Buddy has raised his hands defensively, as if protecting his head. “Hey, hold on, Artie, if he gets a cheaper sentence for co-operating, that’s up to the judge, I’m neutral.”
Doubtless a deal not made on paper, but with winks and nudges between Svabo and counsel for the priest: a suspended sentence, probation. Arthur must sit down with his client, must garner information on this pedophiliac.
Buddy hands out copies of Réchard’s statement. A mere three paragraphs, in a neat hand on lined paper. He occupied a cell adjacent to Nick’s. They often shared a table at mealtime. They talked about religion and philosophy. The priest believed Faloon was a Catholic–“fallen, like myself, so far from grace.”

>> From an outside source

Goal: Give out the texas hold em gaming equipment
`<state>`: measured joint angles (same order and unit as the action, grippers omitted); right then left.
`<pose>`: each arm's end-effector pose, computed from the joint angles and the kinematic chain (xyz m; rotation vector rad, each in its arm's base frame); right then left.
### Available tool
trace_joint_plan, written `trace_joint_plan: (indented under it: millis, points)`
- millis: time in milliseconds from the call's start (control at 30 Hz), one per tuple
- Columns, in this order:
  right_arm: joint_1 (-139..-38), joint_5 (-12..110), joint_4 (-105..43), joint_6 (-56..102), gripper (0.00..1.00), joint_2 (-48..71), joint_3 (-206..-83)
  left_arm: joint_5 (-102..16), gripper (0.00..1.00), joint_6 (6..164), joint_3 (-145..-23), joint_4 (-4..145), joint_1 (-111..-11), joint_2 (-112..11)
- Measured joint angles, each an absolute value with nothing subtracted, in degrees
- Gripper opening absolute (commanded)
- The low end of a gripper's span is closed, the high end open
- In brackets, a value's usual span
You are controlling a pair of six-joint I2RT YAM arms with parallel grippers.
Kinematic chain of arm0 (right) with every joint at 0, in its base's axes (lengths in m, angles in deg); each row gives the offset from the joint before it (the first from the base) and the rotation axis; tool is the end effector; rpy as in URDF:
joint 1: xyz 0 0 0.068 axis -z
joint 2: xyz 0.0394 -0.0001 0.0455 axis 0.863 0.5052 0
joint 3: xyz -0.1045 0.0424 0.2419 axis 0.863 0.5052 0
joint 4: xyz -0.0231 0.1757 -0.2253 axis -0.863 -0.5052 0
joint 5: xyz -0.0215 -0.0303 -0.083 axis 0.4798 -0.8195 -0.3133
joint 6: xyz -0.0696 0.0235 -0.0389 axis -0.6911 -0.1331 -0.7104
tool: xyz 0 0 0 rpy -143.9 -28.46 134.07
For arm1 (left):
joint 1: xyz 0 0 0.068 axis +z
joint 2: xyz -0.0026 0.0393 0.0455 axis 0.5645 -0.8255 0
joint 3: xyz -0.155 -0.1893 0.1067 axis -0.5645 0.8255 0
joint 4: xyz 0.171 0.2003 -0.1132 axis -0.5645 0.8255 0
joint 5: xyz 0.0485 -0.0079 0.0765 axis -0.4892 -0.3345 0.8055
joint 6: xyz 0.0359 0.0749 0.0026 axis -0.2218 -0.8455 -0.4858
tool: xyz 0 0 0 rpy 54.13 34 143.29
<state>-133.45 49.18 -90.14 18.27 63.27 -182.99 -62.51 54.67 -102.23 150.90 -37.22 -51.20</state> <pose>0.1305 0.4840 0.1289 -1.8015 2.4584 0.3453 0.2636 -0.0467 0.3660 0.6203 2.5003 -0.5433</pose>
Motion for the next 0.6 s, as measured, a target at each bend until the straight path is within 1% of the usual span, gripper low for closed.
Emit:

Arthur picks up a hint of Milton in that line. The final paragraph, the nub of this jailhouse confession, is less poetic, just as pious: “I felt something was bothering poor Nick because he had been sleepwalking in his cell. I asked him if he wished to relieve himself of any troubles. He shook his head, and I didn’t press it. But that night I heard him whispering to me from the next cell. He said, ‘I couldn’t help it. She was beautiful. I just couldn’t help myself, I couldn’t help myself.’ His voice trailed off as he repeated that. I felt it my duty to come forward.”
“Short and sweet,” says Buddy, trying to look virtuous.
“He felt it his duty to come forward?” Arthur raises his voice again. “The very forward Reverend Réchard, is it? If the man has no compunction about betraying the confessional, why should we assume he’s honest at all? I can hardly wait, Buddy. I am chomping at the bit. I want the jury to see how desperate you are.”
“I have to call whatever evidence comes my way, Artie, that’s my job.”